Keywords: NOD2, Single-nucleotide polymorphism, meta-analysis, tuberculosis


Tuberculosis (TB) is an infectious disease caused by various strains of mycobacteria, usually mycobacterium tuberculosis (Mtb) in humans. According to World Health Organization (WHO) report, about one-third of the current global population is infected asymptomatically with Mtb, of whom 10% will develop clinical disease during their lifetime [1]. The difference between infection rate and incidence rate may be caused by smoking history, physical condition, genetic factor, socio-economic factor, and health resource allocation factor [2]. Significant difference in the incidence of TB in different regions, ethnic groups, and populations also proved that genetic factor is responsible for TB susceptibility. The highest incidence of TB is in Asia (58%), followed by Africa (27%), the Eastern Mediterranean Region (8%), the European Region (4%), and the Region of the Americas (3%) [2]. China has the world's second largest TB epidemic, and the epidemic in the Western China is higher than the national average [3]. The active TB incidence of the Uygur, Kazak, and Mongolian populations in Western China was found to be 2.39 times higher than the Chinese Han in Eastern China. These facts together with other substantial evidence indicate that host genetic factors may play an important role in TB susceptibility, which contains single nucleotide polymorphisms (SNP) as a major factor. Numerous studies have been performed on the association of genetic variants with TB susceptibility including TLR 2 [4], CTLA 4 [5], MRC1 [6], and PTPN22 [7] SNPs.

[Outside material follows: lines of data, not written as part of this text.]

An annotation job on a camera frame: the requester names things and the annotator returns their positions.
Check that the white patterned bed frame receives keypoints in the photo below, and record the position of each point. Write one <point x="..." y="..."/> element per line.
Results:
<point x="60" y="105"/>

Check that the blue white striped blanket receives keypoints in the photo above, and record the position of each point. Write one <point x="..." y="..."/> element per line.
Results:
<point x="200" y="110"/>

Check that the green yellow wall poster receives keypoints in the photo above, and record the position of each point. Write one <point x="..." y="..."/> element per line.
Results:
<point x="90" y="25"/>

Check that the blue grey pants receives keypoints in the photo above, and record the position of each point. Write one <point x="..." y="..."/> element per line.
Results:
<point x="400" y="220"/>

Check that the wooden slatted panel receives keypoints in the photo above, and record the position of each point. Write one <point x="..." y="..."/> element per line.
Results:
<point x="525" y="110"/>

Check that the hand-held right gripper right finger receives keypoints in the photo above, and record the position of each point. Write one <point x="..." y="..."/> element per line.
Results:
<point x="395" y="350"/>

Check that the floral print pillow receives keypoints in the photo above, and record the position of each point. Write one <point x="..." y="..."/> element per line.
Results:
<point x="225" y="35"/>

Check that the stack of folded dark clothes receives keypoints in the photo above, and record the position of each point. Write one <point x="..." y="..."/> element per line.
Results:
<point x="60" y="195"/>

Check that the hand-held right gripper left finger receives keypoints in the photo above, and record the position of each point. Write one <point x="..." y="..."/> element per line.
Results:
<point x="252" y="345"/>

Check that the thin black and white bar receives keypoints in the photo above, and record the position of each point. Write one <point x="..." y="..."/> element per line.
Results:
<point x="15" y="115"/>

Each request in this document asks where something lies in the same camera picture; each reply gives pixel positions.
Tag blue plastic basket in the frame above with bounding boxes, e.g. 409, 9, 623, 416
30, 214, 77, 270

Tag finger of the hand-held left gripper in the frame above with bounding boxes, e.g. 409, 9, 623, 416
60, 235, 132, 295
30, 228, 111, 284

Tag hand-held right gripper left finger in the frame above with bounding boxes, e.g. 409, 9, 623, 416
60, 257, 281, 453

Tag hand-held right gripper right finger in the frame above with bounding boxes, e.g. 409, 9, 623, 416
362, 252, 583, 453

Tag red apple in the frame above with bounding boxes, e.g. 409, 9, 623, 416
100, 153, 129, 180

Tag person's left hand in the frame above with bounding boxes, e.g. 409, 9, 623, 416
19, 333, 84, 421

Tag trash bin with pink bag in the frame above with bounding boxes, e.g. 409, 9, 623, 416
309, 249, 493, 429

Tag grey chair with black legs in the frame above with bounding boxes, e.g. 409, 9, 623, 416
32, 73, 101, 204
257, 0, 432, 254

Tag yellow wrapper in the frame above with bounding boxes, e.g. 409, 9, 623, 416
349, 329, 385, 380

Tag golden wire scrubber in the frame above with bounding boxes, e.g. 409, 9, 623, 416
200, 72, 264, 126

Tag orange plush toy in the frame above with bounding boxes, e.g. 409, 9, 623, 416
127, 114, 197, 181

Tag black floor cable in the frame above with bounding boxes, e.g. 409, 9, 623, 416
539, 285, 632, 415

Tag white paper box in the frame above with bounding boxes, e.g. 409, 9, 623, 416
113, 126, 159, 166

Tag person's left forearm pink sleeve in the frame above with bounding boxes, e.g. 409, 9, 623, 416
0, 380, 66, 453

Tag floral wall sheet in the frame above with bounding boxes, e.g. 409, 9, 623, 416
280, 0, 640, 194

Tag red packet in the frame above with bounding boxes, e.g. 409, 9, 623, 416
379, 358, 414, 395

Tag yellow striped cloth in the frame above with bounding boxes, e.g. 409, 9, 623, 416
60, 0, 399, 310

Innate immunity is the first line of defense against Mtb. Pattern recognition receptors (PRRs) can recognize pathogen-associated molecular patterns of Mtb, causing macrophages activation and triggers an immune response. Toll-like receptors (TLR) and NOD-like receptors (NLR) are two main kinds of PRRs. NOD2 is a member of the NLR family located on chromosome 16q21. It has been shown to recognize muramyl dipeptide (MDP), a component of bacterial cell wall peptidoglycan (PGN), by Leucine-rich repeat (LRR) region. Upon recognition of agonist, NOD2 self-oligomerize to activate RICK via CARD-CARD interactions. RICK is then able to activate the IKK complex, which in turn activate NF-κB that ultimately induces pro-inflammatory cytokine transcription to clear intracellular bacteria [8]. Austin et al. [9] sequenced NOD2 gene and found that Pro268Ser, Arg702Trp, and Ala725Gly were significantly associated with TB disease. Pro268Ser was found to be a susceptible SNP that can lead to nucleotide mutation resulting in amino acid changes, thereby changing the protein structure, thus affecting African Americans' TB incidence. But, no association between Arg702Trp, Gly908Arg and 3020insC of the NOD2 gene and TB was found in the Gambia population [10].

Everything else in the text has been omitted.